Senior Managers Regime - How many will fall foul of the new framework?
The FCA and PRA have now published a number of documents setting out some of the final rules for a new accountability framework for individuals working in 'relevant firms' ...
... including banks, building societies, credit s and PRA-designated investment firms, as well as UK branches of overseas firms. A very similar accountability framework is also being introduced for larger insurance and reinsurance firms.
The Senior Managers Regime (SMR), Certification Regime (CR) and Conduct Rules are due to come into force on 7 March 2016. Though not all of the rules are finalised the regulatory framework is now much closer to completion following the recent publications.
The SMR focuses on individuals who hold key roles or have overall responsibility for whole areas of relevant firms and has no territorial limitation. The regulators expect that firms will have already begun preparations for the new regime including allocating and mapping out responsibilities and preparing Statements of Responsibilities for individuals carrying out Senior Management Functions. While individuals who fall under this regime will be approved by regulators, firms will be required to ensure that they assess the fitness and propriety of individuals both before applying for approval and at least annually thereafter.
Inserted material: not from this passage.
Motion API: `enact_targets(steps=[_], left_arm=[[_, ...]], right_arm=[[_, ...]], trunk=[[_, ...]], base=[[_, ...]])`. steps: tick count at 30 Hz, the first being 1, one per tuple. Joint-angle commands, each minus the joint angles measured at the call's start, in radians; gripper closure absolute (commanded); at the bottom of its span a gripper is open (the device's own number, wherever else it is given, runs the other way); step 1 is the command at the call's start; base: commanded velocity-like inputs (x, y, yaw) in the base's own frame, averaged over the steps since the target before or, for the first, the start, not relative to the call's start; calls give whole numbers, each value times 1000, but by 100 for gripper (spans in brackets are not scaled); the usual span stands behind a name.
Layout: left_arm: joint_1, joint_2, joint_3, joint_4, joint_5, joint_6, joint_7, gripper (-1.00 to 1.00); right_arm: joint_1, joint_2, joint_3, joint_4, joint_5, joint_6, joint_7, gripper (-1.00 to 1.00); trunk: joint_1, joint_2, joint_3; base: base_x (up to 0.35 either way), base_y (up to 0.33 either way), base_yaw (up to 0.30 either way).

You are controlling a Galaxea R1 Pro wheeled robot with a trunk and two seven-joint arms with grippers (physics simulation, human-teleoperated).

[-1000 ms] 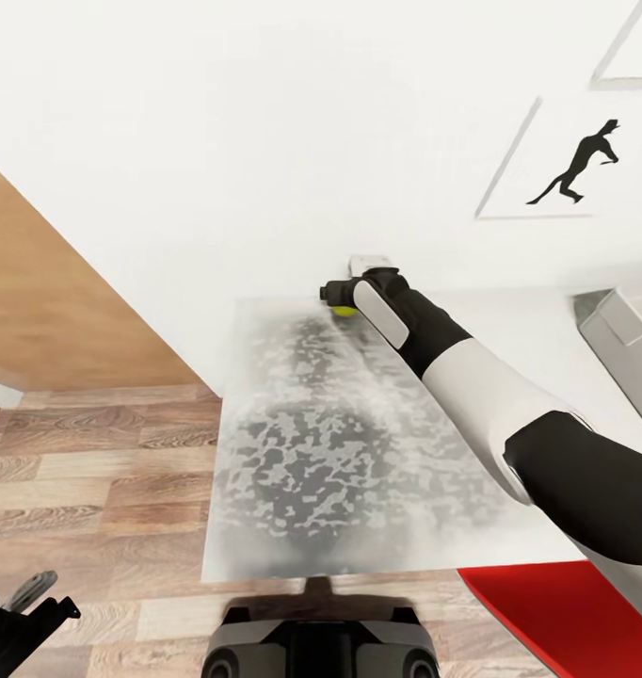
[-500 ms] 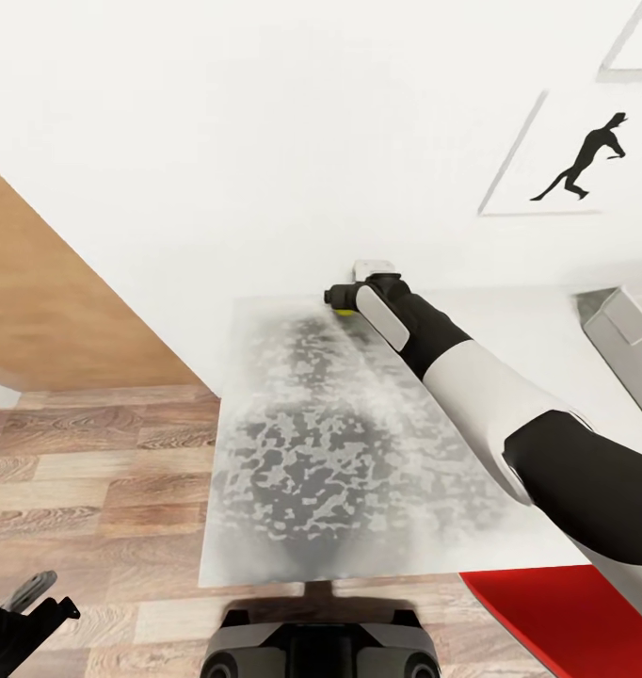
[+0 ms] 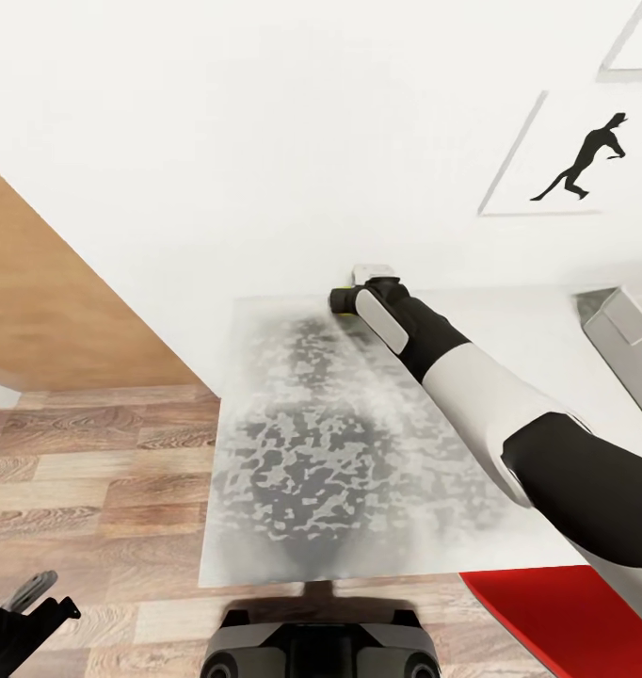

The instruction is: Put all the toys in the child's room - the three board games (two on the bed and one on the table), the two jigsaw puzzles on the table, and the tennis ball on the table - inside the toy box on the table in the child's room.

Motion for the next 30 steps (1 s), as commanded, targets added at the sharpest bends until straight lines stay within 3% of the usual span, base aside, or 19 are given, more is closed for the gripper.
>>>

The CR applies to other staff who could pose a risk of significant harm to the firm or any of its customers (for example, staff who give investment advice). Firms' preparations will need to include putting in place procedures for assessing for themselves the fitness and propriety of staff, for which they will be accountable to the regulators. These preparations will be important not only when recruiting for roles that come under the CR but when reassessing each year the fitness and propriety of staff who are subject to the regime.
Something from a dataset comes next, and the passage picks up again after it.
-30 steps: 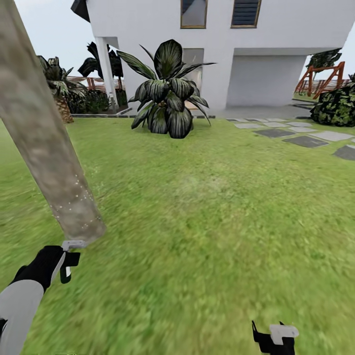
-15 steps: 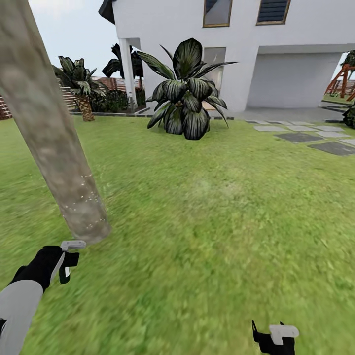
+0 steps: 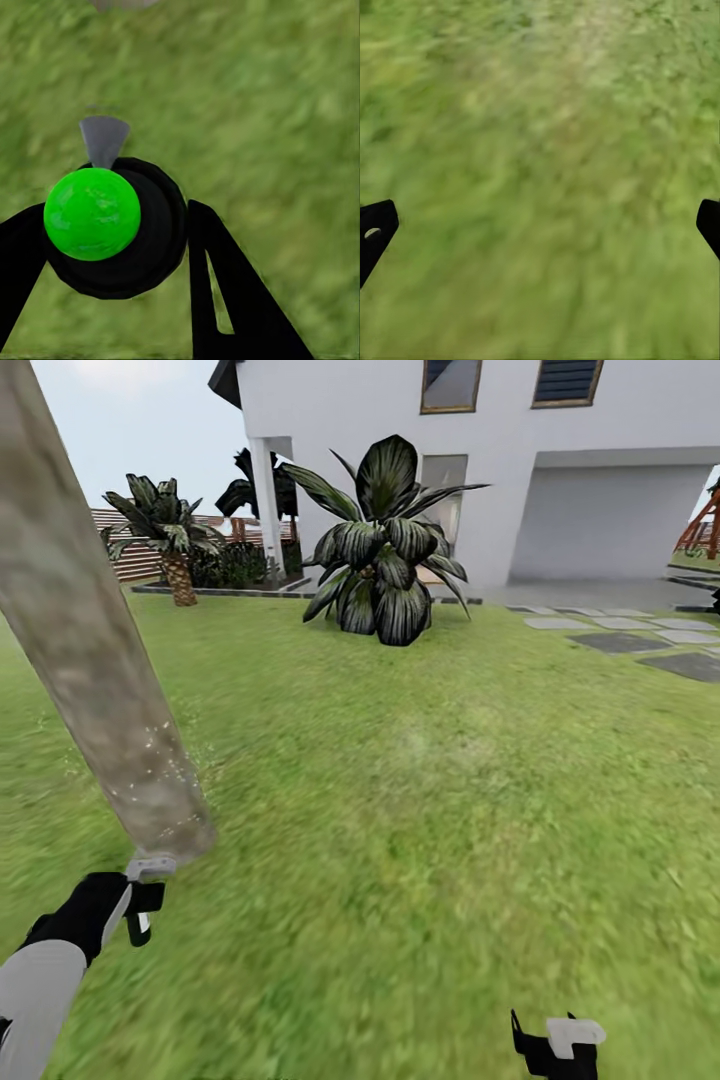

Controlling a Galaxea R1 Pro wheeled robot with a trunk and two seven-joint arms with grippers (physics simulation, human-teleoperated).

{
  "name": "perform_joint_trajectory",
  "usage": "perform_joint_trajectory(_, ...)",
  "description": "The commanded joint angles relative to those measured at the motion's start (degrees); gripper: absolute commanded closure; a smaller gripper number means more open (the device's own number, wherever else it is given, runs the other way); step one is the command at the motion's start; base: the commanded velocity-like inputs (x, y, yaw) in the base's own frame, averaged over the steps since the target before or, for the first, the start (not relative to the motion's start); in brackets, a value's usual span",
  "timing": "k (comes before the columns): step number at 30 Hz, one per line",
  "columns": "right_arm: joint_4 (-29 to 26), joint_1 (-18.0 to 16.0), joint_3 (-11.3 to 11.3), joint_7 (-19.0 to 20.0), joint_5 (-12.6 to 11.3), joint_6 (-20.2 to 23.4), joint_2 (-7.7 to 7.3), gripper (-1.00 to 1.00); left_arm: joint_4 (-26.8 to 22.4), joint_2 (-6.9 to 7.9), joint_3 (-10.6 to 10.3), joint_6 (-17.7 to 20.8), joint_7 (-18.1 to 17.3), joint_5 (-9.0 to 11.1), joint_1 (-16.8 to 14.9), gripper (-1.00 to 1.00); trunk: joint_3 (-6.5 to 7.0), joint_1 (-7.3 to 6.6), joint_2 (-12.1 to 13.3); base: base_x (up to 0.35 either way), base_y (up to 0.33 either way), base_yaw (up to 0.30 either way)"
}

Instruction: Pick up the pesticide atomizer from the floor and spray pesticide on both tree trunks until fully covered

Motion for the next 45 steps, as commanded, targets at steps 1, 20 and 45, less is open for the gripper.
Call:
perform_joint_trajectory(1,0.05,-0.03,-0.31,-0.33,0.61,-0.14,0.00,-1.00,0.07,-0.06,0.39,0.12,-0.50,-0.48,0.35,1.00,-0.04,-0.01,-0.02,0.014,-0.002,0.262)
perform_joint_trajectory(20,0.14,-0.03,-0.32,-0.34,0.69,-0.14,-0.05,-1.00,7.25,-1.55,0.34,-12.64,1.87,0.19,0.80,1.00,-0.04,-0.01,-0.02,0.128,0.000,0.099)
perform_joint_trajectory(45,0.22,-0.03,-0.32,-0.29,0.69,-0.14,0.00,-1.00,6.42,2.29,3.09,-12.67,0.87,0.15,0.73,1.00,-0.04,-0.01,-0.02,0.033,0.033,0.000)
The Conduct Rules are high level requirements (reflecting the core standards expected of staff working at relevant firms) that hold individuals to account. Firms' preparations need to include ensuring that staff who will be subject to the new rules are aware of the conduct rules and how they apply to them. Individuals subject to either the SMR or the CR will be subject to Conduct Rules from the commencement of the new regime on 7 March 2016. Firms will have a year after this, until 7 March 2017, to prepare for the wider application of the Conduct Rules to other staff. There will be a burden on firms to report both suspected and actual breaches of the Conduct Rules.
The Senior Insurance Managers Regime (SIMR), which in part seeks to put into effect parts of the requirements of Solvency II, will start to come into force from January 2016 with the rest of the rules due for March 2016 (alongside the SMR). Though the new individual accountability framework for insurance and reinsurance firms differs in some regards from the regime for other firms, similar preparations are required ahead of next year. All insurers who come within these new rules should be taking steps now to ready themselves for the changes because they will be criticised if they don't.
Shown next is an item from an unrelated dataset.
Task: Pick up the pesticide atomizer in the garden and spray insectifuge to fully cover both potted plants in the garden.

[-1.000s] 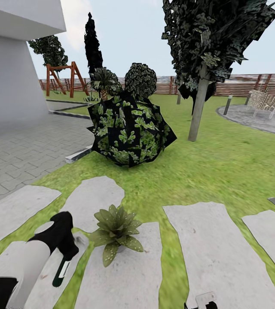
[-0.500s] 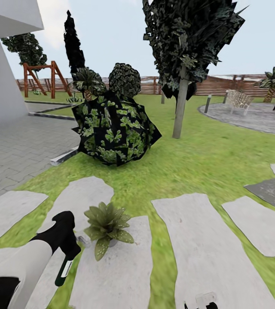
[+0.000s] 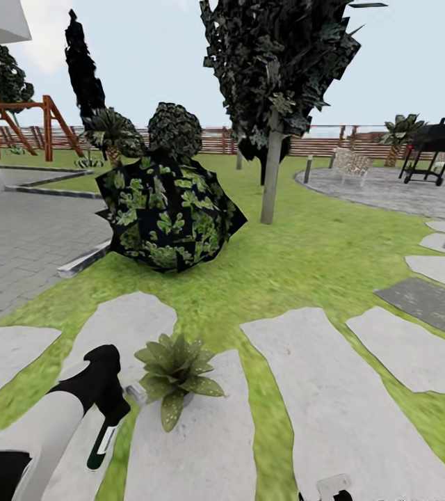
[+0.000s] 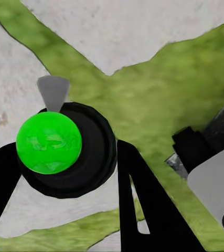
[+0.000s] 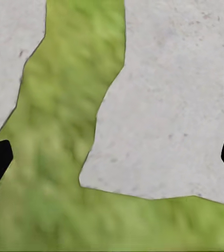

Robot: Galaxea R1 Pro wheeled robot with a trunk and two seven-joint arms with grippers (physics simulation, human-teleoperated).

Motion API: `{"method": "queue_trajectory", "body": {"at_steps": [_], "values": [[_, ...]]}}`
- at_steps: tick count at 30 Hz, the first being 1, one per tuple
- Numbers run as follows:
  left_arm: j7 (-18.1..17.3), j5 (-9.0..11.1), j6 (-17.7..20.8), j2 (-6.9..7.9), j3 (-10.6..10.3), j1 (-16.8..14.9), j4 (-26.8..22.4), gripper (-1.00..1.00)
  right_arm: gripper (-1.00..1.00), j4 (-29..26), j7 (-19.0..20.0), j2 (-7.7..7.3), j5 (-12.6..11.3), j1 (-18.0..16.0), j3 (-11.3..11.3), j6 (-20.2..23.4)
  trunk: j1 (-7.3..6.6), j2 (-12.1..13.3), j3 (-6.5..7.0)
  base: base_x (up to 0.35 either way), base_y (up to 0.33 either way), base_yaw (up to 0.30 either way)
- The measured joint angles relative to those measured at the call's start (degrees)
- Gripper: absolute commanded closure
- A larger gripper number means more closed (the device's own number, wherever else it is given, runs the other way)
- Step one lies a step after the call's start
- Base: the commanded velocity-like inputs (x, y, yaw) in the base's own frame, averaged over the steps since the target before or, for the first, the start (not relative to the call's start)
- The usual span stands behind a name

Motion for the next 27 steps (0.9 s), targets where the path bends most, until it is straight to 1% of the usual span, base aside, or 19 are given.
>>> {"method": "queue_trajectory", "body": {"at_steps": [5, 9, 12, 16, 18, 21, 24, 27], "values": [[0.02, 0.03, -0.06, -0.17, -0.03, 0.15, 0.12, 1.0, -1.0, 0.0, 0.0, 0.0, -0.01, 0.0, 0.0, -0.01, 0.0, 0.0, 0.0, 0.13, 0.264, -0.229], [0.06, 0.08, -0.06, -0.17, -0.05, 0.22, 0.4, 1.0, -1.0, 0.01, 0.0, 0.0, -0.03, 0.0, 0.01, -0.03, 0.01, 0.0, 0.0, 0.034, 0.042, -0.227], [0.04, 0.07, -0.09, -0.19, 0.1, 0.33, 0.59, 1.0, -1.0, 0.02, 0.0, 0.0, -0.02, -0.01, 0.01, -0.03, 0.01, 0.0, 0.0, 0.002, 0.002, -0.073], [0.01, 0.13, -0.16, 0.11, -1.27, 0.33, 0.68, 1.0, -1.0, 0.02, 0.0, 0.0, -0.02, -0.02, 0.0, -0.03, 0.01, 0.0, 0.0, -0.009, 0.0, -0.009], [-0.01, 0.15, -0.13, 0.27, -1.54, 0.32, 0.7, 1.0, -1.0, 0.02, 0.0, 0.0, -0.02, -0.02, 0.0, -0.03, 0.03, 0.01, 0.0, -0.162, 0.0, -0.002], [0.04, 0.04, -0.09, 0.12, -1.66, 0.36, 0.71, 1.0, -1.0, 0.02, 0.0, 0.0, -0.02, -0.02, 0.0, -0.03, 0.05, 0.01, 0.0, -0.302, 0.065, 0.0], [0.02, 0.1, -0.1, -0.04, -1.58, 0.5, 0.8, 1.0, -1.0, 0.01, 0.0, 0.0, -0.01, -0.01, 0.0, -0.01, 0.04, 0.0, 0.0, -0.232, 0.231, -0.053], [0.01, 0.13, -0.12, -0.08, -1.55, 0.64, 0.88, 1.0, -1.0, 0.0, 0.0, 0.0, 0.0, 0.0, 0.0, 0.0, 0.02, 0.0, 0.0, -0.072, 0.308, -0.235]]}}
The regulators have emphasized that they consider that these changes will help to drive cultural change and an improvement in standards across financial services. This assumption is underpinned by the belief that if individuals feel that they are more likely to be held accountable for failures within a business for which they have responsibility, then these individuals will ensure that such failures do not happen.
In part these changes are about delivering good governance with clear lines of responsibility. However at the heart of these changes is the threat to individuals that they will be dragged through the enforcement process. Whilst few believe that there is a realistic prospect of any prosecutions being brought under the much lauded new criminal offence of reckless misconduct in managing a bank, it is inevitable that individuals will be enforced against for breaching the new rules. The identification of individuals with clearly defined responsibility will make it easier for the regulators to take direct action against those individuals. Additionally, and critically, there is a reversal of the burden of proof so that senior managers will need to explain why it was not their fault if a failure occurred on their watch.
The cards will be stacked more heavily in favour of the regulator. However individuals are far more inclined to contest the allegations against them and thus far the regulators have not been keen to take forward many cases involving individuals. As has been noted in the FCA's annual report "contested cases take a significantly longer time to resolve than settled cases." For example, in the annual report it is noted that in 2013/2014 the average for cases which were settled was that they were concluded within about 20 months and cost £208,000, whilst the average for cases which went to the tribunal was that they lasted about 62 months and cost £681,600. Though the figures for tribunal cases apparently came down in 2014/2015 there is still a significant disincentive for the regulator to pursue matters which it knows will probably be contested. However political pressure could well see the regulators forced to bring more cases against individuals.